Western Blot Assay

The radioimmunoprecipitation assay (RIPA) lysis buffer (Beyotime, Shanghai, China) was used to lyse the treated bEnd.3 brain endothelial cells for 15 min on ice and the proteins were quantified using a bicinchoninic acid (BCA) protein quantitative kit (Beyotime, Shanghai, China). Subsequently, approximately 30 μg samples were loaded and separated using 12% sodium dodecyl sulfate-polyacrylamide gel electrophoresis (SDS-PAGE). The samples were then transferred to a poly(vinylidene difluoride) (PVDF) membrane, followed by blotting with antibodies against KLF6 (1:1000, Cat#sc-365633, Santa Cruz Biotechnology) and COX-2 (1:1000, Cat#12282, Cell Signaling Technologies) for 2 h at room temperature.
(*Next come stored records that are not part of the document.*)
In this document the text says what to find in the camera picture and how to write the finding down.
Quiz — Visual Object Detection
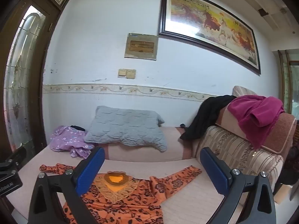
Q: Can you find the magenta fleece blanket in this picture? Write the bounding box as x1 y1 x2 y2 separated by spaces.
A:
227 95 286 150

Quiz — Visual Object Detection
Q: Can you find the orange floral shirt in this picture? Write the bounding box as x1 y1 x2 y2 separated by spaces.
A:
39 164 202 224

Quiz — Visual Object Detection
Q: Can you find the purple floral garment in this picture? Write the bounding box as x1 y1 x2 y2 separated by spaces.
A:
50 125 95 159

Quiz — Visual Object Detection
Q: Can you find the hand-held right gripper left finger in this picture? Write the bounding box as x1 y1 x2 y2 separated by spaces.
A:
27 147 105 224

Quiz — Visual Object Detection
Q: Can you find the striped sofa cushion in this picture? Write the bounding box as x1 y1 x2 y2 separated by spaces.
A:
215 103 298 155

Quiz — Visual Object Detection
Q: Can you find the grey quilted pillow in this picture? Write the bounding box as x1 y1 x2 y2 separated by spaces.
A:
83 106 168 153

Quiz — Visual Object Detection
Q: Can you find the framed horse painting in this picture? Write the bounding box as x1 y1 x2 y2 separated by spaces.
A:
158 0 261 75

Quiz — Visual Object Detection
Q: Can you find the gold wall plaque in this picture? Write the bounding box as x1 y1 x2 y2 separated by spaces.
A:
124 33 159 61

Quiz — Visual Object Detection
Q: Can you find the black garment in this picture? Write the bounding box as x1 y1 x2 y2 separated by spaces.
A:
180 95 237 141

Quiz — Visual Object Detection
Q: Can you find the wooden framed window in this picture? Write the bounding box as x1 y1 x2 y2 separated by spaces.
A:
278 50 299 116

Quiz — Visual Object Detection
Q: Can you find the wooden door with glass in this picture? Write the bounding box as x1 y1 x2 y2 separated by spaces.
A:
0 0 80 166

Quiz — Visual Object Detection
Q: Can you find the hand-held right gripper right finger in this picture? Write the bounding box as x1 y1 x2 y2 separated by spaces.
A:
200 147 277 224

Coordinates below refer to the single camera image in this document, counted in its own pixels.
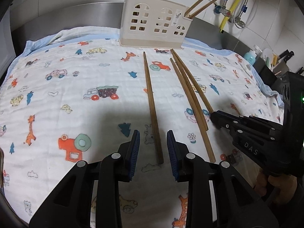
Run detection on person's right hand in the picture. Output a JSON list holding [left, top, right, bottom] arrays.
[[255, 169, 297, 205]]

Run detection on long brown chopstick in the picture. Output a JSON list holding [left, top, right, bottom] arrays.
[[184, 0, 218, 18], [170, 58, 216, 163], [174, 57, 209, 131], [170, 49, 214, 114], [188, 0, 225, 19], [143, 51, 164, 164]]

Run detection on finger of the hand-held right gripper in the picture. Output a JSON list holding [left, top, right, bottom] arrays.
[[210, 110, 283, 130], [228, 123, 283, 143]]

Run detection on cream plastic utensil holder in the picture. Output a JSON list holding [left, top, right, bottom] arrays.
[[118, 0, 188, 49]]

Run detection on metal water valve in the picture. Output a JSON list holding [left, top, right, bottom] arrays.
[[234, 14, 247, 28], [213, 3, 232, 17]]

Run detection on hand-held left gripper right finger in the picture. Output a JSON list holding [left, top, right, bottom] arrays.
[[166, 130, 279, 228]]

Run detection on white rice spatula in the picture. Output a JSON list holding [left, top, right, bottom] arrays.
[[262, 48, 272, 67]]

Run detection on metal braided hoses with valve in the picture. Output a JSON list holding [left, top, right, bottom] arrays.
[[229, 0, 258, 30]]

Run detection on white cartoon printed cloth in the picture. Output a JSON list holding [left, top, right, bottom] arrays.
[[0, 26, 285, 228]]

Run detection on black utensil cup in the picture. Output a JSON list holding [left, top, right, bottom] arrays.
[[253, 57, 282, 86]]

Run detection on kitchen knives on rack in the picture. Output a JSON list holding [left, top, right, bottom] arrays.
[[273, 50, 295, 77]]

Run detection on yellow gas hose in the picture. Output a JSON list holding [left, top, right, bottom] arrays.
[[219, 0, 256, 33]]

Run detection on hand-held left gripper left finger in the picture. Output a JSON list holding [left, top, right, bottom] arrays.
[[28, 130, 140, 228]]

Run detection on teal plastic bottle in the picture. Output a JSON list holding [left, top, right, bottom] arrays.
[[243, 45, 259, 65]]

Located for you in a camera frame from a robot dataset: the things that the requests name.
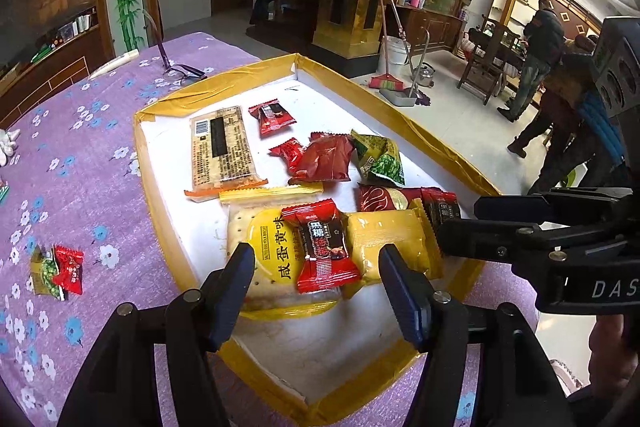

After washing with Tris-buffered saline with Tween 20 (TBST) buffer, the membranes were incubated with the secondary anti-rabbit (1:1000, #7074, Cell Signaling Technologies) and anti-mouse antibodies (1:1000, #7076, Cell Signaling Technologies) for 1.5 h at room temperature. β-Actin (1:10 000, Cat#4970, Cell Signaling Technologies) was used as the negative control. Images were taken and analyzed with the software Image J.